La ministre Belge de l'asile et de la migration, Van Bossuyt, est en mission en République démocratique du Congo. Dans un contexte d’explosion de demandes d’asile des Congolais, soucieux d'élire domicile en Belgique, cette officielle du Royaume de Belgique a rencontré ce lundi 13 avril à Kinshasa, le vice-premier ministre de l’intérieur et sécurité, à qui elle a livré des informations sur la situation migratoire dans son pays.
Après échange, Mme Van Bossuyt a souligné que les demandes d’asile des Congolais en Belgique ont doublé de 2023 à 2025, soit de 1250 à 2500 en deux ans. Par conséquent, elle décourage les démarches des Congolais en raison de son faible taux de protection internationale en Belgique, qui est de 10% seulement cette année.
« En Belgique, on reçoit de plus en plus de demandes d’asile des Congolais.
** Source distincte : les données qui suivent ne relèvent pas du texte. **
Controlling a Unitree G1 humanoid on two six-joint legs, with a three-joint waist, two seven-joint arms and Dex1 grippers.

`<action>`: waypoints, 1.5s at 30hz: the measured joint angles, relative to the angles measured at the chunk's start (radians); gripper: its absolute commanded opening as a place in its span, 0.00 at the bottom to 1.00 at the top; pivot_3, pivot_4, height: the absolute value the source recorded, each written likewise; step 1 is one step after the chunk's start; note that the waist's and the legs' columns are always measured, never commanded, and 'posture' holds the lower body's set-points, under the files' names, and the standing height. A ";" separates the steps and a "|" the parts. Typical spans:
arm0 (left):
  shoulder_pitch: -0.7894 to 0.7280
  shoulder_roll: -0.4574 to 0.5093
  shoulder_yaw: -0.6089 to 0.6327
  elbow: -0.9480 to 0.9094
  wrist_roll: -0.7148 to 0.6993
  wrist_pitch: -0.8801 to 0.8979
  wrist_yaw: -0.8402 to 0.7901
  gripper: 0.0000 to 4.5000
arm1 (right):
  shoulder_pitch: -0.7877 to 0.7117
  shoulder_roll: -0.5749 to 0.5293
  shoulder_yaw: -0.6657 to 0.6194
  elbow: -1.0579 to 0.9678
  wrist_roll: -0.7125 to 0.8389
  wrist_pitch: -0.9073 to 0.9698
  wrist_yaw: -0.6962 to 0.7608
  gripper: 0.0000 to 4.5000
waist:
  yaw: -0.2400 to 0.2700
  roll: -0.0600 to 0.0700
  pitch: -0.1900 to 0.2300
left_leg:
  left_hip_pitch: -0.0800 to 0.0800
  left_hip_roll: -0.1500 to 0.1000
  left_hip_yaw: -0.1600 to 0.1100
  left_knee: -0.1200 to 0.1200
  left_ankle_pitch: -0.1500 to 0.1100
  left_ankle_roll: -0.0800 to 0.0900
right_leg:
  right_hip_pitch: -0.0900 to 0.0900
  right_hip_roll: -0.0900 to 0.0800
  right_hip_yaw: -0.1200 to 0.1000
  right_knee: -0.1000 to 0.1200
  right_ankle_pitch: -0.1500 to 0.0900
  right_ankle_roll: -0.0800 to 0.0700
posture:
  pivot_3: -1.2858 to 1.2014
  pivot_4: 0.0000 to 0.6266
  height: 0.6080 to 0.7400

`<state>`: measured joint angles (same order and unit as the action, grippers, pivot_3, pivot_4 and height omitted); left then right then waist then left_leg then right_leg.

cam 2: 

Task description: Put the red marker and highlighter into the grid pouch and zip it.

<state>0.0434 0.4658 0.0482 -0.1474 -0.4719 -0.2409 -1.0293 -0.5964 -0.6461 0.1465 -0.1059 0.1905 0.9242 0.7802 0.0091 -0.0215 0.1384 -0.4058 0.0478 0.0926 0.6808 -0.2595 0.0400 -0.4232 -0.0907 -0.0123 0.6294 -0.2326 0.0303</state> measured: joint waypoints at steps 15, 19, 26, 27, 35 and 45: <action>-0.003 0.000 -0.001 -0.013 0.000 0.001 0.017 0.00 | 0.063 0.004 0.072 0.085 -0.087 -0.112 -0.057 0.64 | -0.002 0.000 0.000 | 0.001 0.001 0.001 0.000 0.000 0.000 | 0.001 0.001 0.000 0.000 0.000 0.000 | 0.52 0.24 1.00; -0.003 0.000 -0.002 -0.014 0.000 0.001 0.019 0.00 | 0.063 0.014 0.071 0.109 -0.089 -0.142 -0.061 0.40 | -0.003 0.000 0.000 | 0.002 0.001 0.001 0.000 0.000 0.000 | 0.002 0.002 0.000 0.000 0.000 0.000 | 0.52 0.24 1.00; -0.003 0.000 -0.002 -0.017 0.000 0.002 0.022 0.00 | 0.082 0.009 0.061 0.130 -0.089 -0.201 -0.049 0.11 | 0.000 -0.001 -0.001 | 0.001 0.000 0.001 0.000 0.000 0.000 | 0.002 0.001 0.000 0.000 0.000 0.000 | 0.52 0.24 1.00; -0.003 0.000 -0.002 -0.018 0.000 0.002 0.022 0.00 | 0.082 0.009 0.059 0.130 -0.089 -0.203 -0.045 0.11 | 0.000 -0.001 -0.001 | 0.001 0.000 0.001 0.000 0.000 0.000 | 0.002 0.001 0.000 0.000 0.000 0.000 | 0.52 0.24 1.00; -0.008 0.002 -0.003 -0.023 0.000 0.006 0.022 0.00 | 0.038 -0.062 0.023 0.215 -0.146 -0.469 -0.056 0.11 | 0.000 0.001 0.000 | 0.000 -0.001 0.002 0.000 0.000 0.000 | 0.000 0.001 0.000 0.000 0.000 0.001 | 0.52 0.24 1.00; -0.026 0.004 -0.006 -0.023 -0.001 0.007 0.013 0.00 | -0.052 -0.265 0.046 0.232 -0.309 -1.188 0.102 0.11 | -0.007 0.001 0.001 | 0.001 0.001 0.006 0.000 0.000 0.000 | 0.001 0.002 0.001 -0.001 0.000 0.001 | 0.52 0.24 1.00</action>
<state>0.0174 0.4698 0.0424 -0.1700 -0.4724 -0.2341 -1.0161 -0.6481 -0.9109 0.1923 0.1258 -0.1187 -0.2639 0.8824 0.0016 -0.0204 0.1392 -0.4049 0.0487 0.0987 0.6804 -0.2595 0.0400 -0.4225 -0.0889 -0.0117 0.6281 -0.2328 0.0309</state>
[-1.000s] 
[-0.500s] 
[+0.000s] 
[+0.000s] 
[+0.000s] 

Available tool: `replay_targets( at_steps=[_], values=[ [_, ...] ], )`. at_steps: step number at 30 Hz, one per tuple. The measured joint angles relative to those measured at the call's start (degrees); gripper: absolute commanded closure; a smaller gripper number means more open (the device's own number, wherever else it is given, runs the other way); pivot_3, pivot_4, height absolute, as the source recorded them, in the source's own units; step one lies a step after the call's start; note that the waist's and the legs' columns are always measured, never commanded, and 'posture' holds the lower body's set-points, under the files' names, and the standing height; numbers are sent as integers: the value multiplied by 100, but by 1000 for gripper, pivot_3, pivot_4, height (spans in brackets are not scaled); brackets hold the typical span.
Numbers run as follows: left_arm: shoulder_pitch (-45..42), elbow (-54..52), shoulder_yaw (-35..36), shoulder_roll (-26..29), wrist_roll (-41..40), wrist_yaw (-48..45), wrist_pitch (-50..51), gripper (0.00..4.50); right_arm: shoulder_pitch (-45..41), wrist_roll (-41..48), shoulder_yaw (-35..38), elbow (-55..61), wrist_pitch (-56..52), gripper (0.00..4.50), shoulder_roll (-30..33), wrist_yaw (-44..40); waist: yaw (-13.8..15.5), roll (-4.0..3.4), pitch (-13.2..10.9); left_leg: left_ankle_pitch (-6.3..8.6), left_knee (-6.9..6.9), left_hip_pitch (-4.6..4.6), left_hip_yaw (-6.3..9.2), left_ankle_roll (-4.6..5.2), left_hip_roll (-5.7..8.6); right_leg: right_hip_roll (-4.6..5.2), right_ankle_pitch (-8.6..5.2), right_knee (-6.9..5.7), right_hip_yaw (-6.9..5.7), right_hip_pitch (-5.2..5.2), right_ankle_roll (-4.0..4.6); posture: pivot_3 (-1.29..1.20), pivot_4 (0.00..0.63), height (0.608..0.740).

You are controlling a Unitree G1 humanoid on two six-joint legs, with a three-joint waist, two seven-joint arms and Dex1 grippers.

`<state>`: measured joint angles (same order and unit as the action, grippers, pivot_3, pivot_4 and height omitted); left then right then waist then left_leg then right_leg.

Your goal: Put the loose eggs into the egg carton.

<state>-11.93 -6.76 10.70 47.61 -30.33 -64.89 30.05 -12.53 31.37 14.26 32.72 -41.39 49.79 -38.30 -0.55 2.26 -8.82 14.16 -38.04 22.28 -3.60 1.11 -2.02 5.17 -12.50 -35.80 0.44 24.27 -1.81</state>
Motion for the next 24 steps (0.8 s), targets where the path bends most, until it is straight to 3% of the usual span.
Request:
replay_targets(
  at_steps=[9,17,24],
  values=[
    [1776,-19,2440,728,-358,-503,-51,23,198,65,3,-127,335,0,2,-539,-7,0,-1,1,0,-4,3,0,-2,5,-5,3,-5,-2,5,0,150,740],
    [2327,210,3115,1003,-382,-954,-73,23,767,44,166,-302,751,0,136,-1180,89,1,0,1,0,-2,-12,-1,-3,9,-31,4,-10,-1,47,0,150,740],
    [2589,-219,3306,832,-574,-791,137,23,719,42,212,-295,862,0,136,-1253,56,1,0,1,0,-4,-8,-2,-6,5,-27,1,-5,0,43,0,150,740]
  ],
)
En 2023 il y avait 1250 demandes et, en deux ans, le chiffre a doublé, donc 2500 demandes. Mais le taux de protection internationale qu’on donne est de 14%, et c’est à 10% cette année même. C’est important de donner la bonne information aux Congolais que ça ne vaut pas la peine d’aller en Belgique pour demander l’asile, parce que la chance est presque rien», a-t-elle déclaré.
Par ailleurs, Van Bossuyt juge inacceptable d’aller en Belgique avec un visa de court séjour et demande l’asile après expiration, stratégie utilisée par plusieurs Congolais aujourd’hui restés dans la capitale européenne. En novembre dernier, le Directeur général de l’Office des étrangers, Freddy Roosemont de Belgique, a avait indiqué que la plupart de ces demandes introduites par des Congolais sont constituées de fausses déclarations et de faux documents, et servent uniquement à obtenir un titre de séjour, et constituent donc un détournement de procédure. Ces demandes, disait-il, sont systématiquement rejetées et les personnes aboutissent souvent dans la clandestinité, sans bénéficier d’aucune aide financière, avant d’être retournées au pays.